Calibrating ressources
Nextflow submit jobs with default resources defined in configuration named base.config
which can be found in ̀~/.nextflow/assets/nf-core/rnaseq/conf/base.config
or with command nextflow config nf-core/rnaseq
.
It may be possible that jobs are killed due to exceeded memory limit or time limit or that jobs do not run as they required to much ressources. The default configuration can be overloaded with a configuration file.

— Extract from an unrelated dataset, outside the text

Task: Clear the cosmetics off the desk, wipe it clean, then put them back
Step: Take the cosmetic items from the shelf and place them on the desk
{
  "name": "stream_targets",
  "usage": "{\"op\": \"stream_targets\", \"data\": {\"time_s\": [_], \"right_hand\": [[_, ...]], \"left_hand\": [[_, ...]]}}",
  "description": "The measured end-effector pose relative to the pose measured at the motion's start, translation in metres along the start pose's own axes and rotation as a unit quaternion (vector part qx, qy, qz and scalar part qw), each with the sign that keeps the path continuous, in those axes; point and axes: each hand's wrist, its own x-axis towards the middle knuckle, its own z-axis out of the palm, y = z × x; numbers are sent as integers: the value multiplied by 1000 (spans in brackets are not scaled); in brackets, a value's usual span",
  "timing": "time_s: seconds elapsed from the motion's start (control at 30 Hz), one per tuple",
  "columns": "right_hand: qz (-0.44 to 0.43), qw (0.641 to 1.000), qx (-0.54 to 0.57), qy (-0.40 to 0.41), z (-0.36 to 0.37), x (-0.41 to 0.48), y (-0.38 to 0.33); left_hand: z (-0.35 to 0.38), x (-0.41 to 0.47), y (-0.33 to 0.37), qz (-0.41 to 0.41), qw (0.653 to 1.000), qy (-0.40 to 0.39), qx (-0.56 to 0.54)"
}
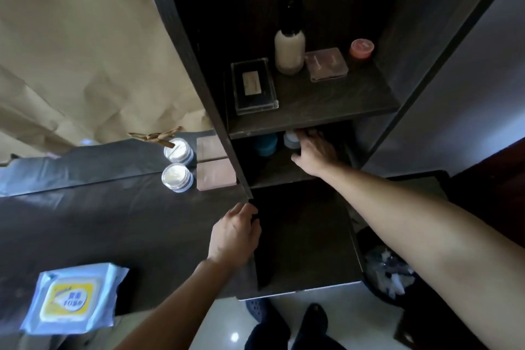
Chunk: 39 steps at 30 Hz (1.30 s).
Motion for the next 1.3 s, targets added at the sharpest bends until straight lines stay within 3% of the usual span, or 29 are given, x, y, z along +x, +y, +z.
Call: {"op": "stream_targets", "data": {"time_s": [0.2, 0.33, 0.53, 0.67, 1.0, 1.3], "right_hand": [[-47, 994, 58, 85, 14, -3, 15], [-52, 992, 66, 96, 8, -19, 25], [-7, 988, 114, 104, 20, -64, 41], [-25, 987, 104, 118, 31, -101, 56], [11, 989, 108, 100, 21, -126, 77], [-67, 989, 107, 75, 13, -132, 43]], "left_hand": [[5, 30, 11, 12, 1000, 8, -9], [12, 76, 31, 19, 999, 24, -14], [17, 141, 60, -138, 989, -48, 27], [29, 155, 58, -143, 987, -55, 49], [47, 121, 49, -98, 995, 3, 30], [35, 13, 19, -31, 999, -1, 33]]}}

By default, settings of nf-core workflows are fixed with a "retry strategy" depending on return errors. In case of the job is killed because it does not have enough cpu, time or memory you can tell Nextflow to retry thanks to thoses options :
process {
errorStrategy = { task.exitStatus in [143,137,104,134,139] ? 'retry' : 'terminate' }
maxRetries = 1
maxErrors = '-1'
// Process-specific resource requirements
withLabel:process_high {
cpus = { check_max( 12 * task.attempt, 'cpus' ) }
memory = { check_max( 72.GB * task.attempt, 'memory' ) }
time = { check_max( 16.h * task.attempt, 'time' ) }
}
}
In genotoul profile we fixed the max ressouces :
params {
// Max resources requested by a normal node on genotoul.
max_memory = 120.GB
max_cpus = 48
max_time = 96.h
}
The user can overload those parameters by creating a file in current directory called nextflow.config
or by using -c file.conf
option.
For example, if you want to give more memory to all large tasks across most nf-core pipelines, the following config could work:
process {
withLabel:process_high {
memory = 120.GB
}
}
You can be more specific than this by targetting a given process name instead of it's label using withName. For example:
process {
withName:bwa_align {
cpus = 32
}
}
Good practice :
- Try to run the pipeline on one sample only
- Check html report available in
results/pipeline_info
. Calibrate ressources to :
- pass faster on the cluster
- reduce carbon impact (less kill/retry)
Calibration can be done
- In workflow directory
~/.nextflow/assets/nf-core/rnaseq/conf/base.config
(can keep the retry strategy) - By overloading with
nextflow.config
from current directory
- In workflow directory
Exercise 11:
We are going to resume Methylseq workflow after donwgrading memory available for bismark step, and removing the results.
- Check the files
ResultsMeth/pipeline_info/execution_report.html
of your last execution of methylseq - Which value of memory could be set for bismark ?
- Edit
~/.nextflow/assets/nf-core/methylseq/conf/base.config
, and set memory of bismark_align to 800.MB (to test the retry strategy)
withName:bismark_align {
cpus = { check_max( 12 * task.attempt, 'cpus') }
memory = { check_max( 800.MB * task.attempt, 'memory') }
time = { check_max( 8.d * task.attempt, 'time') }
}
- Delete job directory of the previously completed bismark_align process of MT_rep1 (use the file
ResultsMeth/pipeline_info/execution_trace.txt
to find the working path):
$ cut -f 2,4,5 ResultsMeth/pipeline_info/execution_trace.txt
hash name status
35/1a236f makeBismarkIndex (1) CACHED
...
64/8e430a bismark_align (MT_rep1) COMPLETED
a2/ed8201 get_software_versions COMPLETED
...
Complete path for this job is ./work/64/8e430ac54a4eebb11f81e34aceb154/
, path start with key 64/8e430a
, use tabulation to get complete path name.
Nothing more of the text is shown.